● **TASK BRIEF**:
Set down, please, exactly the lines below that run from the line with "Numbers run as" to the line with "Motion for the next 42", both lines included.

● **EXERCISE DATA**:
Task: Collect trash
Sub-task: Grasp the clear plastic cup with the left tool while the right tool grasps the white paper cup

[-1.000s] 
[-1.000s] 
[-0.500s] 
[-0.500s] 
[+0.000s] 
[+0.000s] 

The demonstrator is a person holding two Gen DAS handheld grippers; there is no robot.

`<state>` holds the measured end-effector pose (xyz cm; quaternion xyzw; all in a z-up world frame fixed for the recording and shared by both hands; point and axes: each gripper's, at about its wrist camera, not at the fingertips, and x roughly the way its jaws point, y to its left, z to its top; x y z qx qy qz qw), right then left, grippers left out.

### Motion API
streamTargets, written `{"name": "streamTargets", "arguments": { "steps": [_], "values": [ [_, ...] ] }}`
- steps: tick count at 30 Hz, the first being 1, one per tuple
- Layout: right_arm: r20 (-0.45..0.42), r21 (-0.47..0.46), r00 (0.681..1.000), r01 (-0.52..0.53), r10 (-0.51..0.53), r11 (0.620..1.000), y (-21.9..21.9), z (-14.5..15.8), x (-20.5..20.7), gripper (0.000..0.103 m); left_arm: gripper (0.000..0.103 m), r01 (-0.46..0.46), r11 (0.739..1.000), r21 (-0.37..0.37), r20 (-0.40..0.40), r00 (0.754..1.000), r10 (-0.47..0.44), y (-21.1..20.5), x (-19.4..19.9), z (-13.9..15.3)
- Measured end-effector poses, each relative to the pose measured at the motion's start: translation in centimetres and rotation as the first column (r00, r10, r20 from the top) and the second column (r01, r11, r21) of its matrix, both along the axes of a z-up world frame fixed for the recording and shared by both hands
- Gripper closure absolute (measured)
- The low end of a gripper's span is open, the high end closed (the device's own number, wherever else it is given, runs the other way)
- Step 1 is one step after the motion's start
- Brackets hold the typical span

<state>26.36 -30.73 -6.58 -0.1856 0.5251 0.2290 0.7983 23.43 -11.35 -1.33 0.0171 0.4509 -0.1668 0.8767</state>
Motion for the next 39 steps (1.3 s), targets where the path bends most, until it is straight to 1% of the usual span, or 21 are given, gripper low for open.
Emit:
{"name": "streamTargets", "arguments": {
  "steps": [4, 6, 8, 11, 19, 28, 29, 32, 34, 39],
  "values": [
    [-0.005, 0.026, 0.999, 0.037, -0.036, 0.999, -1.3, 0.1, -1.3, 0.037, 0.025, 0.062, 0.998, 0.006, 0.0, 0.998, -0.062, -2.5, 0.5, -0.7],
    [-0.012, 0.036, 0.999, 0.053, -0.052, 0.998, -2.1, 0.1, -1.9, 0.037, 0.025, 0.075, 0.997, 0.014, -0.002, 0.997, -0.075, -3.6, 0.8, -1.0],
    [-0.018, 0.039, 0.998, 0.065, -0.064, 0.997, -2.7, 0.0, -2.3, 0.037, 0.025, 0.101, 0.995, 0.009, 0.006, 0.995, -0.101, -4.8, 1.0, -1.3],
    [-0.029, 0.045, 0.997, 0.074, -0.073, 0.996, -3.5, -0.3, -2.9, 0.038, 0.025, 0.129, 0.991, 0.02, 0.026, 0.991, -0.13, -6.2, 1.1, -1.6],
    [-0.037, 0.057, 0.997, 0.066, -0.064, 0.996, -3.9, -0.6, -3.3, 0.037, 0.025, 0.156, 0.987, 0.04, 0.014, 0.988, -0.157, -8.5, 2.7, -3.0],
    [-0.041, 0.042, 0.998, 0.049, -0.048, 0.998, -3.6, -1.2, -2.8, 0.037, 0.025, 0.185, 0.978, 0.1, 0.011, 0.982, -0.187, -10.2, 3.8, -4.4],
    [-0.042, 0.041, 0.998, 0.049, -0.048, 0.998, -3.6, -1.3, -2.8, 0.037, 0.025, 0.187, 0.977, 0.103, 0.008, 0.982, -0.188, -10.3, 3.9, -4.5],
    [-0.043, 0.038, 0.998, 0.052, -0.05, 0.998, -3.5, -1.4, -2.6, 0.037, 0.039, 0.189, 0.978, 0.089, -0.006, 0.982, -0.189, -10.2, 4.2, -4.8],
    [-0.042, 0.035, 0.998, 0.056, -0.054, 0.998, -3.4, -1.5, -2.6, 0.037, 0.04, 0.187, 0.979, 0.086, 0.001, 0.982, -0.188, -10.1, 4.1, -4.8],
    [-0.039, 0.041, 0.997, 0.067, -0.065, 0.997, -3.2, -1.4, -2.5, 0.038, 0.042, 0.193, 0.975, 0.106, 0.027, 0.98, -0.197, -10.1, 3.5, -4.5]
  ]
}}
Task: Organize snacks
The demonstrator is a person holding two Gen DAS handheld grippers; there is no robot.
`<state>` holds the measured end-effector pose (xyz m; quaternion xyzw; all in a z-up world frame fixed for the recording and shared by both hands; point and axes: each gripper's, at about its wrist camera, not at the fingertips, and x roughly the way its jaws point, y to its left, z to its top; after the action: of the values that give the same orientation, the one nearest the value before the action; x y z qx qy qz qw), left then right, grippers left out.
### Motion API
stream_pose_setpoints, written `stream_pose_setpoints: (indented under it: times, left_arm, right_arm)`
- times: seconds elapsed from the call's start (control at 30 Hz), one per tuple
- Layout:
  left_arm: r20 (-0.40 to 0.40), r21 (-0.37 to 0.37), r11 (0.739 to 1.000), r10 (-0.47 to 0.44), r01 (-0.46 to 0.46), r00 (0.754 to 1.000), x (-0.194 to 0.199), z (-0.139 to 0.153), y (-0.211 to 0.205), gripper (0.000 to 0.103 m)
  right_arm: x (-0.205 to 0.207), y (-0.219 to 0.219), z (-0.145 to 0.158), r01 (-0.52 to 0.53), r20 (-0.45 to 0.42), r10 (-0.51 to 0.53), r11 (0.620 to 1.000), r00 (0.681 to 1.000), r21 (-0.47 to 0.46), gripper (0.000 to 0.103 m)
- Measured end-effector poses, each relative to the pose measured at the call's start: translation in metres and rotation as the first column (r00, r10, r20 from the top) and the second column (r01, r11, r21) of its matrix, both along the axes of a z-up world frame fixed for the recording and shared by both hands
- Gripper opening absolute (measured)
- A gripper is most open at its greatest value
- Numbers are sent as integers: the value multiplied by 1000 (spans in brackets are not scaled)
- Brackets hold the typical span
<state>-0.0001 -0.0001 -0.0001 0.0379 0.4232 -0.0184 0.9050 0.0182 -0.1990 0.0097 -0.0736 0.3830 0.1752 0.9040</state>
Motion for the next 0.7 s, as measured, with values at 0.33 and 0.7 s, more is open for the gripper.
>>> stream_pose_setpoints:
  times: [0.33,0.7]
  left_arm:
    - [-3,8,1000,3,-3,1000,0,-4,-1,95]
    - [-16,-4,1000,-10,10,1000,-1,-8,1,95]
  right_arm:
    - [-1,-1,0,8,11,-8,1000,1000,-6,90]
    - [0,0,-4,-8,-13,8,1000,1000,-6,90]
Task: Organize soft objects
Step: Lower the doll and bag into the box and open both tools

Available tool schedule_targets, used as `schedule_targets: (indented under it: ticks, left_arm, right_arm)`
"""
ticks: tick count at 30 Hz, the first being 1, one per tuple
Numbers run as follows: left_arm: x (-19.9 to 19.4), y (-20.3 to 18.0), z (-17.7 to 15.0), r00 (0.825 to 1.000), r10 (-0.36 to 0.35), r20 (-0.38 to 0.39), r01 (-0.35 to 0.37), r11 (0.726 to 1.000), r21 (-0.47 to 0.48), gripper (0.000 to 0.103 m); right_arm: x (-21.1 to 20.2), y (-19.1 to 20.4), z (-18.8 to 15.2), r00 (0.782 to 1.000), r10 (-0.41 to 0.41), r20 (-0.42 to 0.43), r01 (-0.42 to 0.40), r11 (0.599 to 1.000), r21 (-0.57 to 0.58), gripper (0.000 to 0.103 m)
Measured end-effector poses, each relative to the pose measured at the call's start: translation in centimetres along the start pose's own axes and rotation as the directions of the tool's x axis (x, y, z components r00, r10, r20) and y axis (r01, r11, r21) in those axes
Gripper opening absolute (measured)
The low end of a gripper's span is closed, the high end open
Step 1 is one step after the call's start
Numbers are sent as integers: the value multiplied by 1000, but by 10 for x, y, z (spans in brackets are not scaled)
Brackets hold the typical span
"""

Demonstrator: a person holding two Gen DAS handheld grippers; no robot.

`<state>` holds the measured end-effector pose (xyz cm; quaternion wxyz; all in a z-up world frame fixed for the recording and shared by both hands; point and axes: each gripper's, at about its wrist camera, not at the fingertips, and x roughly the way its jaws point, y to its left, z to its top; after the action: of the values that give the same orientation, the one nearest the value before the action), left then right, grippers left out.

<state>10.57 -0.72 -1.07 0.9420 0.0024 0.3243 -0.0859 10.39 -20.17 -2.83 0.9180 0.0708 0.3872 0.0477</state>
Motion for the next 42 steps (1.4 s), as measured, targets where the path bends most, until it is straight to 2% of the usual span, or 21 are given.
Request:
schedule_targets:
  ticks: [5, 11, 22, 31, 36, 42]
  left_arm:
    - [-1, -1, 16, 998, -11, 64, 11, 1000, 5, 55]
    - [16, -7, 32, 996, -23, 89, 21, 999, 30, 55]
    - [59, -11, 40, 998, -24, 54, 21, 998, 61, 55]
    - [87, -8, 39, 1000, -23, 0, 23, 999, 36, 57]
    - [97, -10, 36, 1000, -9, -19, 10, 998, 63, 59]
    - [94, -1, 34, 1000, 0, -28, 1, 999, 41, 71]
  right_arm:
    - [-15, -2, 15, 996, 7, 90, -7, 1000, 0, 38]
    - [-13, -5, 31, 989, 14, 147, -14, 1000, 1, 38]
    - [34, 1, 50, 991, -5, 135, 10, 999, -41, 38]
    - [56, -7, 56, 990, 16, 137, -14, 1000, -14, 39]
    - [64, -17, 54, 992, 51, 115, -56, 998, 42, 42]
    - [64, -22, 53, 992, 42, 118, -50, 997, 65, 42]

● **SOLUTION FOR THIS TASK**:
Numbers run as follows: left_arm: x (-19.9 to 19.4), y (-20.3 to 18.0), z (-17.7 to 15.0), r00 (0.825 to 1.000), r10 (-0.36 to 0.35), r20 (-0.38 to 0.39), r01 (-0.35 to 0.37), r11 (0.726 to 1.000), r21 (-0.47 to 0.48), gripper (0.000 to 0.103 m); right_arm: x (-21.1 to 20.2), y (-19.1 to 20.4), z (-18.8 to 15.2), r00 (0.782 to 1.000), r10 (-0.41 to 0.41), r20 (-0.42 to 0.43), r01 (-0.42 to 0.40), r11 (0.599 to 1.000), r21 (-0.57 to 0.58), gripper (0.000 to 0.103 m)
Measured end-effector poses, each relative to the pose measured at the call's start: translation in centimetres along the start pose's own axes and rotation as the directions of the tool's x axis (x, y, z components r00, r10, r20) and y axis (r01, r11, r21) in those axes
Gripper opening absolute (measured)
The low end of a gripper's span is closed, the high end open
Step 1 is one step after the call's start
Numbers are sent as integers: the value multiplied by 1000, but by 10 for x, y, z (spans in brackets are not scaled)
Brackets hold the typical span
"""

Demonstrator: a person holding two Gen DAS handheld grippers; no robot.

`<state>` holds the measured end-effector pose (xyz cm; quaternion wxyz; all in a z-up world frame fixed for the recording and shared by both hands; point and axes: each gripper's, at about its wrist camera, not at the fingertips, and x roughly the way its jaws point, y to its left, z to its top; after the action: of the values that give the same orientation, the one nearest the value before the action), left then right, grippers left out.

<state>10.57 -0.72 -1.07 0.9420 0.0024 0.3243 -0.0859 10.39 -20.17 -2.83 0.9180 0.0708 0.3872 0.0477</state>
Motion for the next 42 steps (1.4 s), as measured, targets where the path bends most, until it is straight to 2% of the usual span, or 21 are given.

This completes the output.